In Part 1, we talked about the overall evolution of technology the last 12 years and how other business functions have embraced these changes to redefine their processes and increase their operational effectiveness.  We speculated on how the HR function can learn from what others have done so well and yield similar gains as well.

Let’s look honestly for a moment at how technology has been designed and built to support the HR function for the last 12 years. For the most part, vendors have focused  singularly on the HR professional and developing solutions that support HR practices in place for decades. To be sure, those practices have been automated, synchronized and polished up a bit with a few slick applications, but they have been an inside-out view of the world with “inside” having most of the weight. In other words, the world around HR has been changing, and HR technologies have failed to keep pace. Most solutions and developments have neglected to focus where it matters most. Call it what you want. The talent. The individual. The person.

Shifting focus there means a radical but necessary shift in mindset. It means a shift in thinking from a “corporate bias” to an “individual bias”. Social networks and the level of disruption they have caused, the mass adoption of mobile devices such as smartphones and tablets and the tendency for those channels to account for most interactions and information changes the game. Individuals expect more of their work interactions and information to follow suit. Organizations, led by HR, have to keep pace.

Many call it the consumerization of IT, but we all are used to easily downloading simple apps that we need when we need them and having access to information and data that makes life significantly easier (Where is the nearest grocery store? How do I fix my sink? Where are my friends?). Look in the mirror.  Chances are you’ll see someone staring back whose expectation and hope is that your place of work will create a similar environment – easy to engage, easy to navigate, useful information one or two clicks away, and a self-service capability to manage your own highly tailored and personalized journey through an entire career.
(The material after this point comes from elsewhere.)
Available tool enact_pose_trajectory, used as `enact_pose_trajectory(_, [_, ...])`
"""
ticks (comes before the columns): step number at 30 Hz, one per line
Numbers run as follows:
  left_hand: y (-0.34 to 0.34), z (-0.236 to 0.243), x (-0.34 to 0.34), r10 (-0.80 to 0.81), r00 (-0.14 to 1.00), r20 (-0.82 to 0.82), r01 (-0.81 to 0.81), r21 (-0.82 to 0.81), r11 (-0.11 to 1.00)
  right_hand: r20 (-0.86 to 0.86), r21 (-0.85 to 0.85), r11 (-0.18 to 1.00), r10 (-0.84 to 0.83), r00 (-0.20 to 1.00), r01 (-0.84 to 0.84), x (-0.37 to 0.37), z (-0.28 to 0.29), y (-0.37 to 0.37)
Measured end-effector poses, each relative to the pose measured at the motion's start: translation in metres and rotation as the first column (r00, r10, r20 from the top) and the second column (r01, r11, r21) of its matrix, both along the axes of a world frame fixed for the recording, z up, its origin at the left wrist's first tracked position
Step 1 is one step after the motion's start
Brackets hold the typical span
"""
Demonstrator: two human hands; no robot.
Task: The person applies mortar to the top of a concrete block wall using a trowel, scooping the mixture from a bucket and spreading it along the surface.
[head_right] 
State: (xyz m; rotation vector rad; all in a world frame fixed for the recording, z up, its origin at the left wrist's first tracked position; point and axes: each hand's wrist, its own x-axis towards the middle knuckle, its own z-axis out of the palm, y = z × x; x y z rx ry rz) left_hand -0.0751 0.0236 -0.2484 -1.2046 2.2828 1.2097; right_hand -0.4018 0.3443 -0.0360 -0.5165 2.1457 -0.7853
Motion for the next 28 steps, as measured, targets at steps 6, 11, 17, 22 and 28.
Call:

Tools already exist today (with a significant number in the Salesforce ecosystem) that will allow individual and lines-of-business managers to take care of their own recruiting and talent management needs. HR is in a great position to embrace the future and empower the talent pool – both inside and outside the organization. Companies that adopt this way of thinking and look to enable individuals vs. holding on to traditional HR processes will be the most successful at bringing the best talent to the table.